Remember first, the target of a computer language is a microprocessor or a microcontroller. And microprocessors or microcontrollers are stupid: they only understand integers, memory addresses (which are just like integers; think of memory as organized as an array of bytes), and if you’re lucky, floating point numbers. (And even there, they’re handled like integers but with a decimal point position. Stored, of course, as an integer.)

Because of that, most modern computer languages rely on a run-time library. Even C, which is as close to writing binary code for microprocessors as most of us will ever get, relies on a run-time library to handle certain abstract constructs the microprocessor can’t. For example, a ‘long’ integer in C is generally assumed to be at least 32-bits wide–but if you’re on a processor that only understands 16-bit integers, any 32-bit operation on a long integer must be handled with a subroutine call into a run-time library. And heck, some microcontrollers don’t even know how to multiply numbers, which means a * b has to translate internally into __multiply(a,b).

For most general-purpose programming languages (like C, C#, C++, Java, Objective-C, Swift, ADA and the like), the question becomes “procedural programming” or “object-oriented programming.” That is, which paradigm will you support: procedures (like C)? or objects? (like Java)

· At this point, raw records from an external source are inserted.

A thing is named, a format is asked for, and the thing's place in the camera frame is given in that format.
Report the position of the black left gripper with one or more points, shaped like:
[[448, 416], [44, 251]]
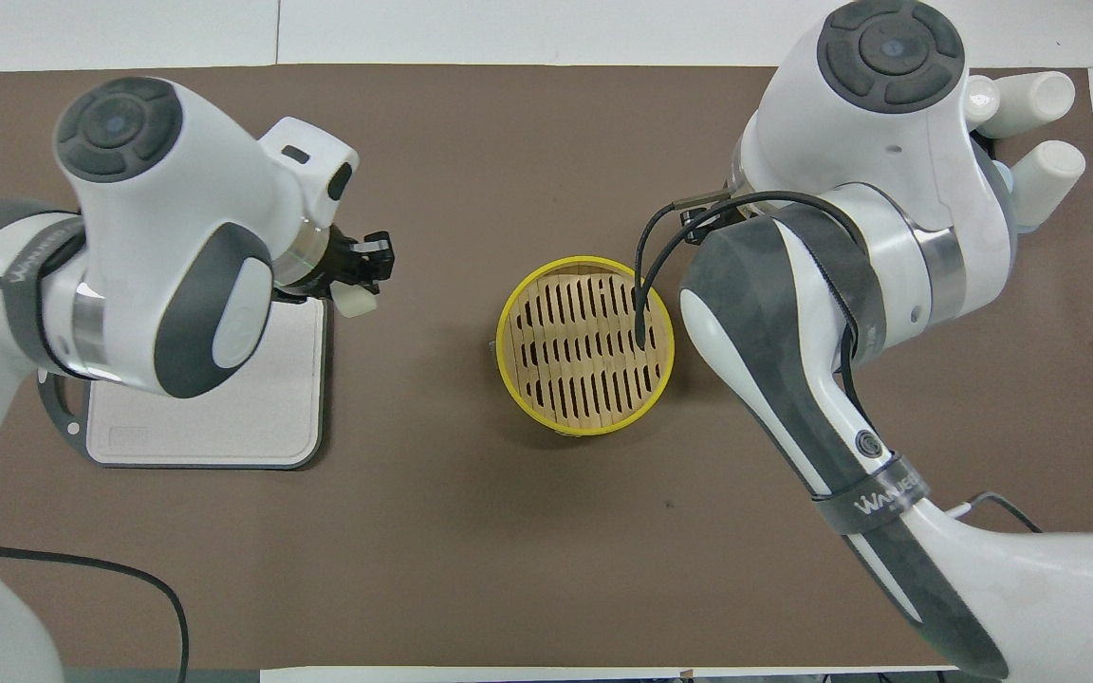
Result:
[[342, 261]]

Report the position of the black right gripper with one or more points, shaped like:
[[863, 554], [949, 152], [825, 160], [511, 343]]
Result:
[[713, 223]]

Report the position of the white steamed bun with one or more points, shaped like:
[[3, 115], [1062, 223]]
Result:
[[357, 304]]

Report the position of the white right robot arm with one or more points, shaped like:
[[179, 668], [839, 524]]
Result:
[[841, 180]]

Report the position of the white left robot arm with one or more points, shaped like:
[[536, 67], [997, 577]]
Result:
[[157, 190]]

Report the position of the yellow bamboo steamer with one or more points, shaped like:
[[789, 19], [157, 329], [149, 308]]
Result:
[[584, 351]]

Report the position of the grey cutting board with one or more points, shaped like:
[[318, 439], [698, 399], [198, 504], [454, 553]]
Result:
[[252, 398]]

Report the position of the brown table mat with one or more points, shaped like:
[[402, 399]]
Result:
[[433, 531]]

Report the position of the light blue cup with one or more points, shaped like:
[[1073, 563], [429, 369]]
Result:
[[1002, 185]]

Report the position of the cream white cup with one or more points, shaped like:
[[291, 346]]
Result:
[[1049, 175], [979, 95], [1030, 100]]

Further, how will you handle strings? How will you handle text like “Hello world?” Remember: your microprocessor only handles integers–not strings. And under the hood, every string is basically just an array of integers: “Hello world?” is stored in ASCII as the array of numbers [ 72, 101, 108, 108, 111, 32, 119, 111, 114, 108, 100, 63 ], either marked somewhere with a length, or terminated with an end of string marker, 0.

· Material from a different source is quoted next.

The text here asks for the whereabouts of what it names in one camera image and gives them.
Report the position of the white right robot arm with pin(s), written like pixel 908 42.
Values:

In C, a string is simply an array of bytes. The same in C++, though C++ provides the std::string class which helps manage the array. In Java, all strings are translated internally into an array of bytes which is then immediately wrapped into a java.lang.String object. (It’s why in Java you can write:

"Hello world?".length()

since the construct “Hello world?” is turned into an object.) Objective-C turns the string declaration @”Hello world?” into an NSString, and Swift into a String type, which is related to NSString.

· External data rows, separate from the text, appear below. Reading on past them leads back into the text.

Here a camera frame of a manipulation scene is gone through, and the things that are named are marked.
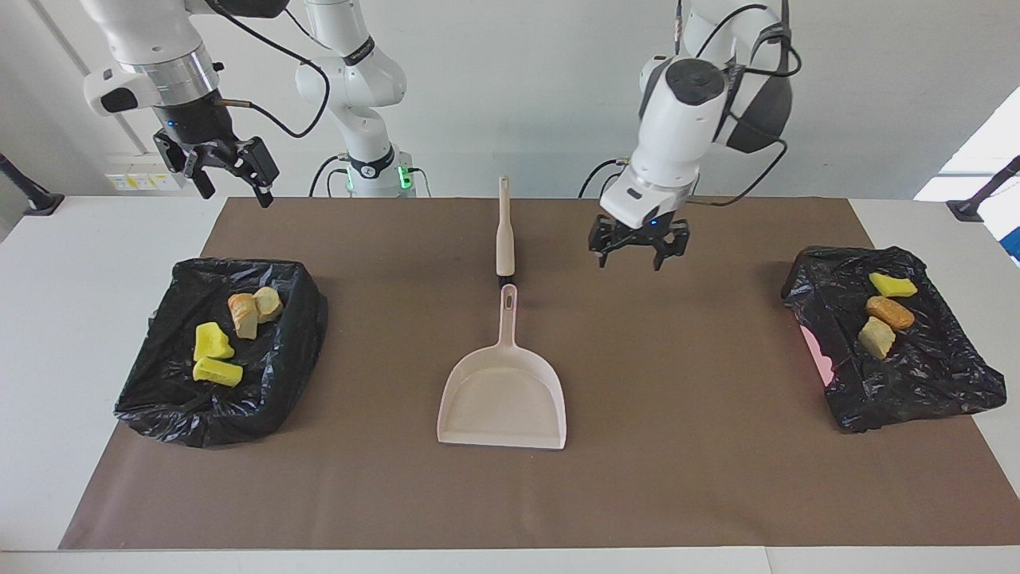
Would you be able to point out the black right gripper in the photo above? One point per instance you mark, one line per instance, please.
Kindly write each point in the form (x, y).
(203, 131)

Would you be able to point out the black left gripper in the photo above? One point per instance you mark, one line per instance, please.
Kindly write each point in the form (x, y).
(637, 233)

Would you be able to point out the pale cream sponge piece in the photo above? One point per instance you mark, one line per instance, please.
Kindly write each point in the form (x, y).
(243, 316)
(269, 304)

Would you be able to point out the beige brush with black bristles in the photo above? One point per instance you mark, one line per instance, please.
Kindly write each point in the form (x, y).
(506, 239)

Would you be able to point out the yellow sponge piece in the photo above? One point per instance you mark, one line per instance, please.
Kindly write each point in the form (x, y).
(211, 341)
(217, 372)
(892, 285)

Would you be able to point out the beige plastic dustpan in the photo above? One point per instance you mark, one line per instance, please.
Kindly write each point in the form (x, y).
(502, 399)

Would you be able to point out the orange striped sponge piece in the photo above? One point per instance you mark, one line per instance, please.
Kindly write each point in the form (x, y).
(876, 338)

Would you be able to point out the mustard brown sponge piece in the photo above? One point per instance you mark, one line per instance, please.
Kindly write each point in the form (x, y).
(891, 312)

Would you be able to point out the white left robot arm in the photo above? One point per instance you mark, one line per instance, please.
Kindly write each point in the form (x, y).
(677, 119)

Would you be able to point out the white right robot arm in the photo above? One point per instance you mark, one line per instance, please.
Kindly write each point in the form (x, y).
(151, 48)

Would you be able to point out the open bin with black bag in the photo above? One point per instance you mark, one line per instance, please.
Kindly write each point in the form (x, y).
(263, 383)

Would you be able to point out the pink bin in black bag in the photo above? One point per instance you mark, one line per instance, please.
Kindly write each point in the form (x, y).
(932, 375)

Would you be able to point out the brown paper table mat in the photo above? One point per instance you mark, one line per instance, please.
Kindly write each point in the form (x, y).
(510, 502)

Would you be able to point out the blue object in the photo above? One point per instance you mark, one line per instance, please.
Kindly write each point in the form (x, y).
(1014, 245)

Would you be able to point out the white wall socket box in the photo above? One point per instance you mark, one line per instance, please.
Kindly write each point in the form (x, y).
(135, 182)

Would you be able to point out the black camera stand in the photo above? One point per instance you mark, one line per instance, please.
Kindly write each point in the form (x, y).
(976, 203)
(32, 195)

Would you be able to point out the white wall conduit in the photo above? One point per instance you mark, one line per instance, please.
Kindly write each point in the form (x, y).
(72, 52)

Declarations also become interesting. In C, C++ and Objective-C, you have headers which forces your language to provide a mechanism for representing external linkage. Those three languages also provide a mechanism for representing abstract types, meaning for every variable declaration:

int *a;

which represents the variable a that points to an integer, you must be able to write:

int *

which represents the abstraction of a variable which points to an integer.

And for every function:

int foo(int a, int *b, char c[5]) {...}

You need:

extern int foo(int, int, char[5]);

But Java does not provide headers, so it has less need for header declarations–but then adds the need to mark methods as “public”, “protected” or “private” so we know the scope of methods and variables which can be hidden in C by simply omitting the declaration from the header.

This means Java’s type declaration system can be far simpler than C’s.

And while we’re at it, what types are you going to allow? Most languages have integer types, floating point types, structure or object types (which basically represent a record containing multiple different internal values), array types, and pointer or reference types. But even here there are differences:

C allows the use of unsigned values, like unsigned integers. Java, however, does not–but really, the only effective difference in performing math operations between signed and unsigned integers are right-shift operations and compare operations. And Java works around the former with the unsigned right shift (‘>>>’) operator.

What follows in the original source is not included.